Exercise input below:

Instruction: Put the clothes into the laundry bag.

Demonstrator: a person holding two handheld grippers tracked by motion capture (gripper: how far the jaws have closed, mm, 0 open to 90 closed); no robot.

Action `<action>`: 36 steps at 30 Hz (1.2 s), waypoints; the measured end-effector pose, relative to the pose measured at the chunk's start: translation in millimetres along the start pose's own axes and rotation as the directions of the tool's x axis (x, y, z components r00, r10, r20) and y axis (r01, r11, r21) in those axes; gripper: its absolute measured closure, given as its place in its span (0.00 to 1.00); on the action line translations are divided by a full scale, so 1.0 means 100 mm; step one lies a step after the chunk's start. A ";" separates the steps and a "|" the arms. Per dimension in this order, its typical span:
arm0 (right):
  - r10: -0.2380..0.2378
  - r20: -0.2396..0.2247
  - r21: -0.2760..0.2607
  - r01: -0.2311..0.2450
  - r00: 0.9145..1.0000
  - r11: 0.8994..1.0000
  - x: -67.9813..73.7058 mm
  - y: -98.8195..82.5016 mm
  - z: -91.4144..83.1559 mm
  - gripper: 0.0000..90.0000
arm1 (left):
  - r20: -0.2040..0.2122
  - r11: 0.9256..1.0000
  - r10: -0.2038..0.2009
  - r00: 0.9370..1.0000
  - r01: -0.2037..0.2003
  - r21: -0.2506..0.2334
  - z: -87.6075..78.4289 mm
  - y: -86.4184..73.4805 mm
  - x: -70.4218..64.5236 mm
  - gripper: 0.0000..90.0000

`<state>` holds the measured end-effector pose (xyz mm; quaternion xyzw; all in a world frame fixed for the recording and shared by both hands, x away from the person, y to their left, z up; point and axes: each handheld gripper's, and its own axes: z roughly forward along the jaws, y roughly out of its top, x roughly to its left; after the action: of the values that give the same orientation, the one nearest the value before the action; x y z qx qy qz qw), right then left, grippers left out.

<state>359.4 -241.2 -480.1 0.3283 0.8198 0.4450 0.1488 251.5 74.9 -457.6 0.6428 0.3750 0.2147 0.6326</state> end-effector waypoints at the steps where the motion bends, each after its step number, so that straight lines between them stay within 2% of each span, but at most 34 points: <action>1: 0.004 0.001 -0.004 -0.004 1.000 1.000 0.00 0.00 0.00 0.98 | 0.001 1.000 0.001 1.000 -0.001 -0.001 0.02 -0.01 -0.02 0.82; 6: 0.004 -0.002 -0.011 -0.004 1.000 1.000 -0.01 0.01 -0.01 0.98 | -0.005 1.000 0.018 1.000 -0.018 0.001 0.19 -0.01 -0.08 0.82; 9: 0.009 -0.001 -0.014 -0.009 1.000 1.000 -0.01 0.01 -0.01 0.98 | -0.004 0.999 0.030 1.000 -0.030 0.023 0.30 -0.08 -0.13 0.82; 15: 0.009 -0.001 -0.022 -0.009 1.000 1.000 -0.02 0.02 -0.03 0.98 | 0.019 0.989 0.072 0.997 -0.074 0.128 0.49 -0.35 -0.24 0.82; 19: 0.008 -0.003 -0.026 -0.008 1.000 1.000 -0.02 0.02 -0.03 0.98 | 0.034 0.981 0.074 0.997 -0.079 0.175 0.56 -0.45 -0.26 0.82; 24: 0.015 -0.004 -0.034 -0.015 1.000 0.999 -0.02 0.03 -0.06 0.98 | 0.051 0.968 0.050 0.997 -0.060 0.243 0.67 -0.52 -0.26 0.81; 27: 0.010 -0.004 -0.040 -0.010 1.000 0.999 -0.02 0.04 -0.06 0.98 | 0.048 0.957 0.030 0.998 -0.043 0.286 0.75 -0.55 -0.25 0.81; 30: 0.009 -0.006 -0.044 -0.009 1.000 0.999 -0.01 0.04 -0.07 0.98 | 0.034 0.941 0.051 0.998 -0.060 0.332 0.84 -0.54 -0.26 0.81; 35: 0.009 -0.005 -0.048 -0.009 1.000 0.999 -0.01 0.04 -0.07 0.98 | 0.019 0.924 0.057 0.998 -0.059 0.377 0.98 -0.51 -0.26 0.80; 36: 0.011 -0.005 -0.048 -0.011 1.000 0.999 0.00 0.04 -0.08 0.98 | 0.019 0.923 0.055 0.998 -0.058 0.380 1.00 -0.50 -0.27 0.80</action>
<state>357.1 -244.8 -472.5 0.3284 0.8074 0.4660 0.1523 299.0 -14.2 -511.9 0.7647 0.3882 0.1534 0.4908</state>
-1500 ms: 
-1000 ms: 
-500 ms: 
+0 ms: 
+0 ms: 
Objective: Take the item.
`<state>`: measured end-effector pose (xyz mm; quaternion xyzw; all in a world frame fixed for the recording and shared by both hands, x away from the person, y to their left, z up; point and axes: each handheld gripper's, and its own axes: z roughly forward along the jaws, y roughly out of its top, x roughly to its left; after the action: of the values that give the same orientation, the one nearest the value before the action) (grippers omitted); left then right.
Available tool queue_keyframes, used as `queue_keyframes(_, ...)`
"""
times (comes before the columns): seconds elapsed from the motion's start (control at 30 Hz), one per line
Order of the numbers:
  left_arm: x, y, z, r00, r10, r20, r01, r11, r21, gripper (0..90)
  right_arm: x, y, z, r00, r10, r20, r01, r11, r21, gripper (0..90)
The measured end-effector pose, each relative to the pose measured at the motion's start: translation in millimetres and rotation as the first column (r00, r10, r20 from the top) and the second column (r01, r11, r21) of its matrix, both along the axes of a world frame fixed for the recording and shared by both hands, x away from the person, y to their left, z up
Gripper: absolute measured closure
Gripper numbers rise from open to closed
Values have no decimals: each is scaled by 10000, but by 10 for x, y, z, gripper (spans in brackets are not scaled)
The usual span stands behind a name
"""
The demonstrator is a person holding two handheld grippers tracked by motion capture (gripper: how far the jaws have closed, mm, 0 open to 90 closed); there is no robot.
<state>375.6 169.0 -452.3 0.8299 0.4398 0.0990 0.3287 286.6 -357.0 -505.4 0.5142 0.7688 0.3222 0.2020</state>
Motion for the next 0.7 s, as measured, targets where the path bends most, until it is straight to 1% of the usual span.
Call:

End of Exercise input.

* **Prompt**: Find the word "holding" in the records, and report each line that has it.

* **Exercise output**:
Demonstrator: a person holding two handheld grippers tracked by motion capture (gripper: how far the jaws have closed, mm, 0 open to 90 closed); no robot.
The demonstrator is a person holding two handheld grippers tracked by motion capture (gripper: how far the jaws have closed, mm, 0 open to 90 closed); there is no robot.

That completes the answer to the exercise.